Séminaires Géomicrobiologie

Amphithéâtre

Maria-Cristina Ciobanu

Equipe Biodiversité et Biogéochimie, Laboratoire d'Océanographie de Villefranche-sur-Mer, Nice

Marine sediments are one of the most extensive microbial habitats on Earth. This unique ecosystem hosts diverse microbial communities and could represent 0.6% of the Earth’s total biomass. It harbours representatives from the three domains of life, i.e., numerous endemic and/or as yet uncultured Archaea and Bacteria, protists and fungi belonging to Eukarya that contribute to early/late sediment diagenesis. The presence of life in sediments will be influenced by the sediment depth, pressure, temperature and age. In what form life dwells in the sediments, what are the main metabolisms present and what is the link beetween the microbial diversity and the sediment nature and/or the paleoenvironment, are questions that will be adressed during this talk. I will focus on two main study areas: the Canterbury Basin, out the coast of New Zealand and the N-W of the Mediteranean Sea (Ligurian Sea, ) out the coast of France - Nice. We used a multidisciplinary approach to assess the diversity and function of subsurface microbial communities and their survival within a sediment core from the seafloor surface to 2 Km below the sea floor, and we also explored their relationship to the palaeoenvironment in a specific context: the turbidits deposition.
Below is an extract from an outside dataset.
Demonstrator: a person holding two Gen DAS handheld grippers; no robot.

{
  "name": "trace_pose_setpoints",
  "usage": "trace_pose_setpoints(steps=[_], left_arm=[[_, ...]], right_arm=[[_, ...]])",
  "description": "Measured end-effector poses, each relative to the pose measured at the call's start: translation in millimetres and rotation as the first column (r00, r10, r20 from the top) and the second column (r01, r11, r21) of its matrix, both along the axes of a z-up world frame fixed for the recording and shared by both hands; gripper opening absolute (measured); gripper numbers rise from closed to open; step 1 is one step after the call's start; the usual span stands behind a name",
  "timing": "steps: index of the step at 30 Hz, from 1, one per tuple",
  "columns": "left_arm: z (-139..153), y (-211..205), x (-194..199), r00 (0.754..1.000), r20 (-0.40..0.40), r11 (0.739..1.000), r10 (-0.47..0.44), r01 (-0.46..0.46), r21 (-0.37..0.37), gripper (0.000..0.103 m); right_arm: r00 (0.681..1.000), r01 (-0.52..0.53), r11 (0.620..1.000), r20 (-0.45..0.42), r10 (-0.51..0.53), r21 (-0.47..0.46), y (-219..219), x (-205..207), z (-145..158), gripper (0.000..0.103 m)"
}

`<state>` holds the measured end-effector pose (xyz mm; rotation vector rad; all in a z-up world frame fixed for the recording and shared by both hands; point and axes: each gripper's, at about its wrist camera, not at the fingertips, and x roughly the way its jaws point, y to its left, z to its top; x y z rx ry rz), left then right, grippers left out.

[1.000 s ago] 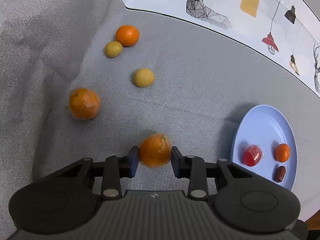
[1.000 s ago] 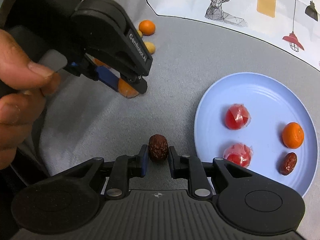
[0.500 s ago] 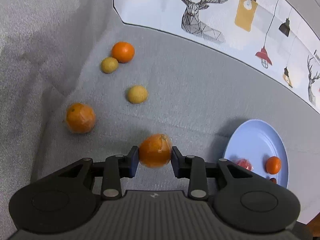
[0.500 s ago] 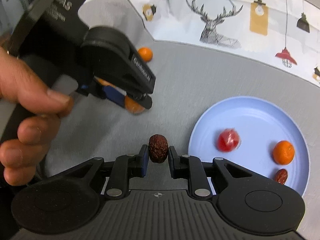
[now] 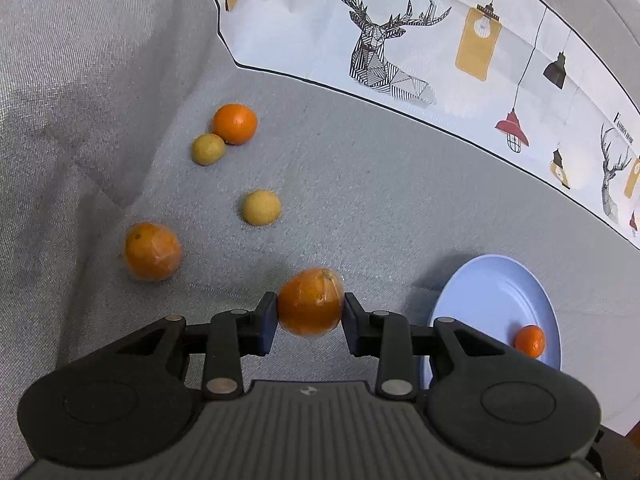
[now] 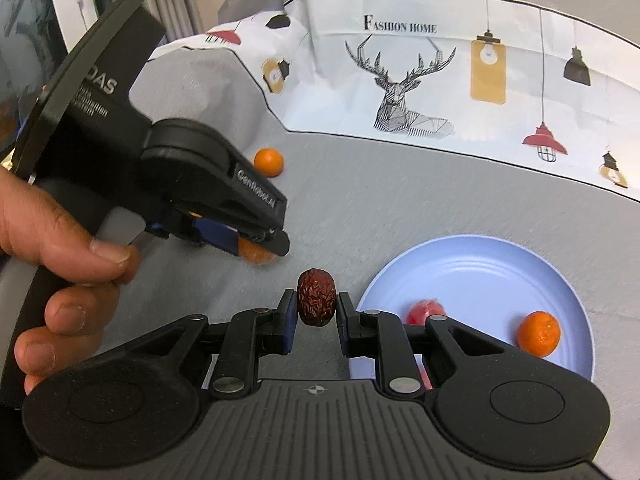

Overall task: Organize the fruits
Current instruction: 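Carry the tangerine and the date toward the blue plate with both tools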

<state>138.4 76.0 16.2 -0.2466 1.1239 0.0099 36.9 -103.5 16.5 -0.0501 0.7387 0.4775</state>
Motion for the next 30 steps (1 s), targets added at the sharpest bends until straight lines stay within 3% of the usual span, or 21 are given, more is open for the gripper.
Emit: trace_pose_setpoints(steps=[15, 30], left_arm=[[-2.1, -1.8, -2.4, 1.000, 0.011, 1.000, -0.014, 0.014, -0.004, 0.038], [7.1, -10.1, -2.5, 0.996, 0.082, 0.998, -0.046, 0.050, -0.045, 0.038]], right_arm=[[0.998, 0.046, 0.999, 0.039, -0.046, 0.002, -6.8, 7.3, 2.1, 0.022], [0.989, 0.132, 0.991, 0.069, -0.134, 0.029, -36.7, 15.8, 7.9, 0.022]])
Our results suggest that diverse microorganisms persist down to nearly 2 Km below the seafloor of the Canterbury Basin (New Zealand) and extend the previously known depth limits of microbial evidence (i) from 159 to 1740 mbsf for Eukarya and (ii) from 518 to 1922 mbsf for Bacteria. Shifts in microbial community composition along a 2km-long core reflect vertical taxa zonation influenced by sediment nature. We also hypothesize that in some environmental contexts such as turbidits formation, subseafloor microbial diversity might represent an imprint of the paleoenvironmental deposition conditions influenced by past climatic events. Besides this main talk I will also present some aspects on my present research at the Oceanographic Observatory of Villefranche, that address the occurrence of a seasonality in a physico-chemical stable environment in the ocean, the mesopelagic (« twilight ») zone, a « sandwich layer » between euphotic surface waters and the deep ocean.